## EXERCISE OBJECTIVE:
Return each line of the records below that contains the word "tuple".

## INFORMATION GIVEN:
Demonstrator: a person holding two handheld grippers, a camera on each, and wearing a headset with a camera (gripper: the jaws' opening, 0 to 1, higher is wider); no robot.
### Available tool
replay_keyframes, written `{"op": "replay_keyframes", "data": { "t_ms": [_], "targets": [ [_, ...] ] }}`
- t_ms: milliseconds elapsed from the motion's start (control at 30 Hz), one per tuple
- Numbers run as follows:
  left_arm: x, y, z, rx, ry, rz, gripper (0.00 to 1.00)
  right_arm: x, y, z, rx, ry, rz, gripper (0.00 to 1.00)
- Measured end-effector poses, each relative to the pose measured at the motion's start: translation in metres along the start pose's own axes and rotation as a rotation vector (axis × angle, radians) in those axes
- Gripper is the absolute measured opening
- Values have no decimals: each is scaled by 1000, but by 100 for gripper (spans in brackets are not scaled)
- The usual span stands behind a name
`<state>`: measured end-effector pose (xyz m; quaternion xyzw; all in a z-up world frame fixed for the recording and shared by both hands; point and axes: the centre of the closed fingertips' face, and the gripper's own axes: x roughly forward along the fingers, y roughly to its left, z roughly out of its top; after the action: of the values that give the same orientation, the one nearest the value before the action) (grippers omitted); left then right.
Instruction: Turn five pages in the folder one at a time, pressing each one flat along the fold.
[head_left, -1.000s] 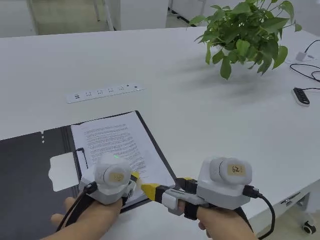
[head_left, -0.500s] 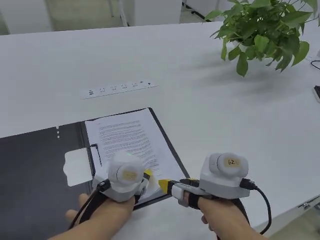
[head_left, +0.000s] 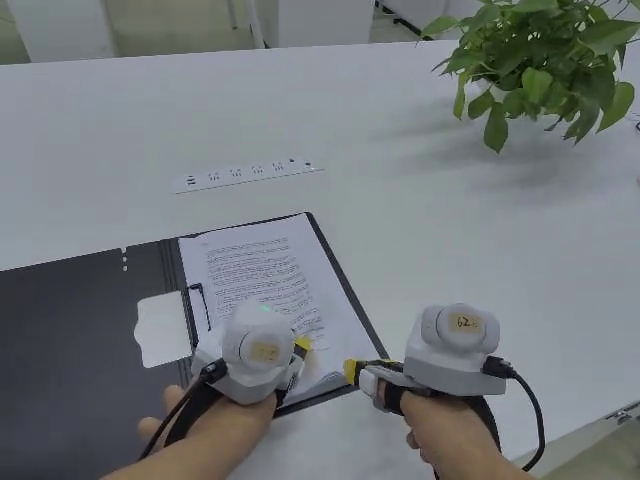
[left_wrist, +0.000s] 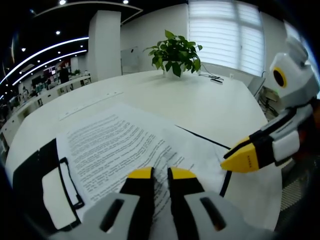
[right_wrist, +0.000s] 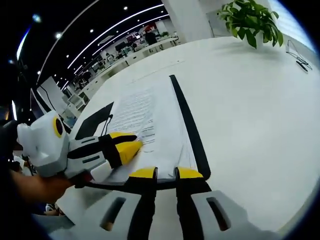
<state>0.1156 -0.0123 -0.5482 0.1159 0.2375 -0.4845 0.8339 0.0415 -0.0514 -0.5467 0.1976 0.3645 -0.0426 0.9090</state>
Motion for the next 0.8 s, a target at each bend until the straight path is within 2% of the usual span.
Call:
{"op": "replay_keyframes", "data": {
  "t_ms": [67, 300, 433, 533, 700, 800],
  "targets": [
    [0, 0, 0, -1, 0, 0, 10, 0, -3, 0, -75, 12, -36, 9],
    [0, 0, 0, 1, 0, 1, 10, 2, -8, -1, -117, 25, -88, 0],
    [0, 0, 0, 3, 2, 1, 10, 1, -9, -1, -126, 29, -96, 0],
    [0, 0, 0, 4, 3, 0, 10, 0, -10, 0, -103, 20, -95, 0],
    [0, 0, 1, -5, 4, -1, 11, -6, -10, 4, -36, -24, -78, 0],
    [-2, -1, 1, -34, 6, -9, 12, -12, -7, 10, 34, -63, -55, 0]
  ]
}}
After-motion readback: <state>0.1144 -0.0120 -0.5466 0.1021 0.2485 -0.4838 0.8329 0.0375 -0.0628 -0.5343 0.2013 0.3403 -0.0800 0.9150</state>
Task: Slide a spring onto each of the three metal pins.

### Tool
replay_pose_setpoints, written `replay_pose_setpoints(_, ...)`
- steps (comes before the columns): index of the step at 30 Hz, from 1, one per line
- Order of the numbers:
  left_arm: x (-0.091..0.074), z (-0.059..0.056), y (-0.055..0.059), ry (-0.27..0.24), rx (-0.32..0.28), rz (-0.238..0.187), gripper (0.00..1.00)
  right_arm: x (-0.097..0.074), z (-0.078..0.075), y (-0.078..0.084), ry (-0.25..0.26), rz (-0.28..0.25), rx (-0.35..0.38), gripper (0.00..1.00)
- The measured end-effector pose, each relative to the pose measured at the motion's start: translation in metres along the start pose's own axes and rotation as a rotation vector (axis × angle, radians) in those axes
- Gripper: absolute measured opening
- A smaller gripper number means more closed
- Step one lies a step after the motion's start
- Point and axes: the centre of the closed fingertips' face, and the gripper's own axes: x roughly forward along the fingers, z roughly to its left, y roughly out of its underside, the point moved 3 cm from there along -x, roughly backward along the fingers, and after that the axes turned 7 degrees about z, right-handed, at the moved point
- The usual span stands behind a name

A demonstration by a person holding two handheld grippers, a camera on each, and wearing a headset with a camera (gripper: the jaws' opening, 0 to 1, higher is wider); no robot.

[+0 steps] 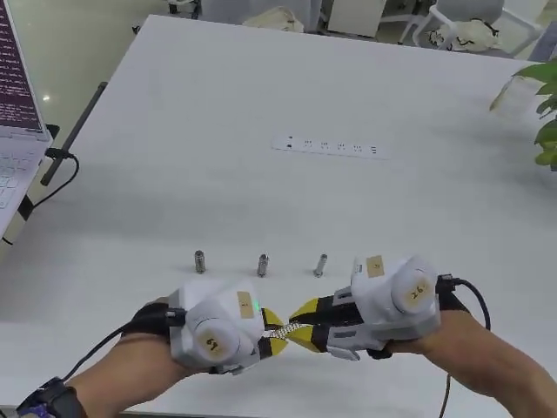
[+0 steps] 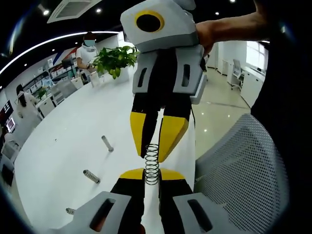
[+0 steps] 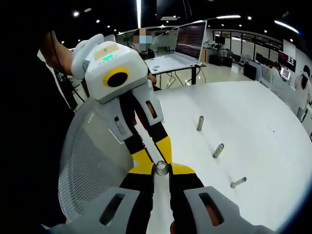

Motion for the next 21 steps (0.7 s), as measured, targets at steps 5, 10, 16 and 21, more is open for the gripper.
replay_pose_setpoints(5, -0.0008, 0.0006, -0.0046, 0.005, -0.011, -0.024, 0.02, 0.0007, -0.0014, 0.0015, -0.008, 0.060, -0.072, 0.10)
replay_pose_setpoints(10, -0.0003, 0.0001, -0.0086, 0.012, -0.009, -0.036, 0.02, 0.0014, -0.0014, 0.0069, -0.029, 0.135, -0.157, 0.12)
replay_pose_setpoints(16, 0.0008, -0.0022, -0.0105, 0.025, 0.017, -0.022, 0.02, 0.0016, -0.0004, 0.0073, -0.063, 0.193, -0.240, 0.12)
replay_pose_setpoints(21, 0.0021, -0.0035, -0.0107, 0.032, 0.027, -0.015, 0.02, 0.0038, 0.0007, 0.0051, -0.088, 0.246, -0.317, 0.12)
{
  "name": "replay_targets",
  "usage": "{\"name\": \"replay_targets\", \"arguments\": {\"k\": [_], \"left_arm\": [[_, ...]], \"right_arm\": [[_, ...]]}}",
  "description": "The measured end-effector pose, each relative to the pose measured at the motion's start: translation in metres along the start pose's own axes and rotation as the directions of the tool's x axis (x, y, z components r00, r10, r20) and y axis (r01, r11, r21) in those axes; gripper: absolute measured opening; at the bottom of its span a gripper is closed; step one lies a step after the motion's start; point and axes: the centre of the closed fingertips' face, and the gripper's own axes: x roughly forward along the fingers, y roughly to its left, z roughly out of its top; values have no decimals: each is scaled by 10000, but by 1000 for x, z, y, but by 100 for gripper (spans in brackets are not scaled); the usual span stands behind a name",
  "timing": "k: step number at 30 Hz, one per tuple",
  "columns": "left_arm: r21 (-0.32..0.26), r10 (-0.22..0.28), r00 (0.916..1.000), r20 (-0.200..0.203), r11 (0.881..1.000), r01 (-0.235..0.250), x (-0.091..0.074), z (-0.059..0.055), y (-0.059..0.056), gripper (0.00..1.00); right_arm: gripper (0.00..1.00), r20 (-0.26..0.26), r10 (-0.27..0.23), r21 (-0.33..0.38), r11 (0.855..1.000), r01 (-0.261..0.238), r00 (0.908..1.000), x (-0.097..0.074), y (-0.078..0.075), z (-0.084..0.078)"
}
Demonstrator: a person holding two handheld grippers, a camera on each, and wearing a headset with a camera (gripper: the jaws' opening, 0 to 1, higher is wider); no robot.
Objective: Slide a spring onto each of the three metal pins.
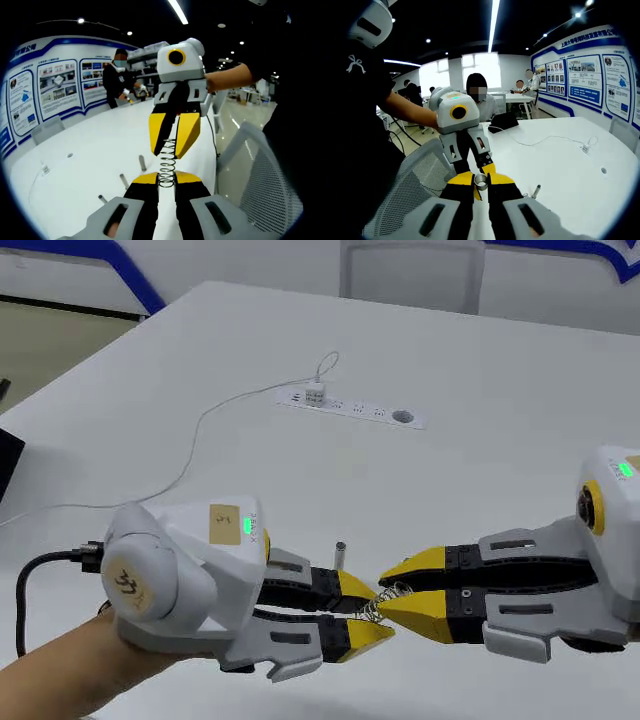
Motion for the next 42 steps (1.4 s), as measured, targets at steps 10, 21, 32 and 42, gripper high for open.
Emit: {"name": "replay_targets", "arguments": {"k": [10, 21, 32, 42], "left_arm": [[-328, 597, 9982, 68, 9977, -595, -10, -2, 14, 23], [-926, 1294, 9916, -42, 9873, -1293, -30, -14, 28, 44], [-1434, 2226, 9747, -204, 9642, -2232, -50, -28, 50, 61], [-1865, 2738, 9614, -276, 9435, -2740, -62, -36, 65, 68]], "right_arm": [[10, 1, -345, -48, 9994, 345, 9994, 3, -11, 9], [10, -470, -900, -252, 9957, 889, 9948, -4, -32, 2], [11, -1335, -2035, 51, 9785, 2060, 9699, -15, -76, -17], [11, -2416, -3214, 124, 9424, 3341, 9156, -25, -114, -39]]}}
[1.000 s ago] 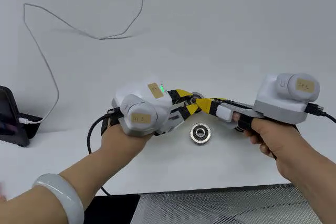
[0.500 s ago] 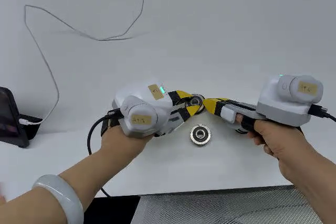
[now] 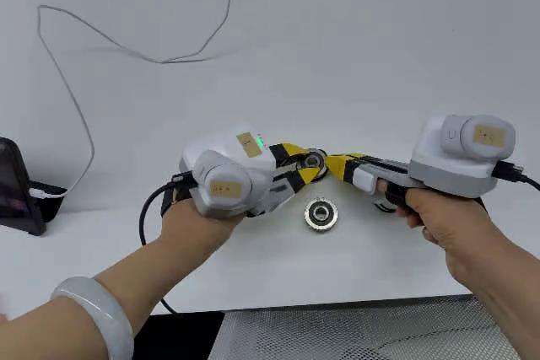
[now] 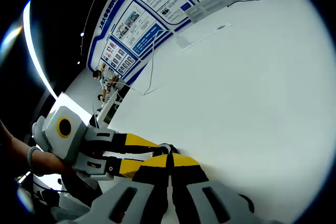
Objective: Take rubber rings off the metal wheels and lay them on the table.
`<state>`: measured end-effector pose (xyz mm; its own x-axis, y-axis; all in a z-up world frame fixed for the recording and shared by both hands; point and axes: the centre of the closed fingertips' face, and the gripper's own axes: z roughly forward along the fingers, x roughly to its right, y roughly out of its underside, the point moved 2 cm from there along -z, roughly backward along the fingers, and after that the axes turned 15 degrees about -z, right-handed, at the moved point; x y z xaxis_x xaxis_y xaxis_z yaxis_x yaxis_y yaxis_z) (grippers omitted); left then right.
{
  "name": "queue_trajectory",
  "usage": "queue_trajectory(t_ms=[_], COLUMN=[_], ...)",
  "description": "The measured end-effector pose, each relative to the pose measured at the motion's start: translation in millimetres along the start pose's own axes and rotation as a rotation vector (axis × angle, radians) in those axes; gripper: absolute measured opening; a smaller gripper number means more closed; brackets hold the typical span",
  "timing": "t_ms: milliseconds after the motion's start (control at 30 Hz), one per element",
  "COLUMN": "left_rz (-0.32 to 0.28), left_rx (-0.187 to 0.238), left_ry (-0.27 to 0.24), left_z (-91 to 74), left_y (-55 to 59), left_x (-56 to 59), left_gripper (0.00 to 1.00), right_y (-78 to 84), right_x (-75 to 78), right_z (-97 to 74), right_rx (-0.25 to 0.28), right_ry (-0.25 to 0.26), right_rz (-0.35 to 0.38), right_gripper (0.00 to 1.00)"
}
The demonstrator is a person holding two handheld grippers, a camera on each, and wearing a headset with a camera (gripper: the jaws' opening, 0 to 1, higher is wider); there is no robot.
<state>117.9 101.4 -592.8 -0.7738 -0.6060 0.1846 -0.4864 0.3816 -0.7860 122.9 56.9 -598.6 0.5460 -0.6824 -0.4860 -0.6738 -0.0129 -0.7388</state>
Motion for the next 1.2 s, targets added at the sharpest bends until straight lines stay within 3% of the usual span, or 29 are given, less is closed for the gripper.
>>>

## WORKED SOLUTION:
- t_ms: milliseconds elapsed from the motion's start (control at 30 Hz), one per tuple
  "timing": "k: step number at 30 Hz, one per tuple",

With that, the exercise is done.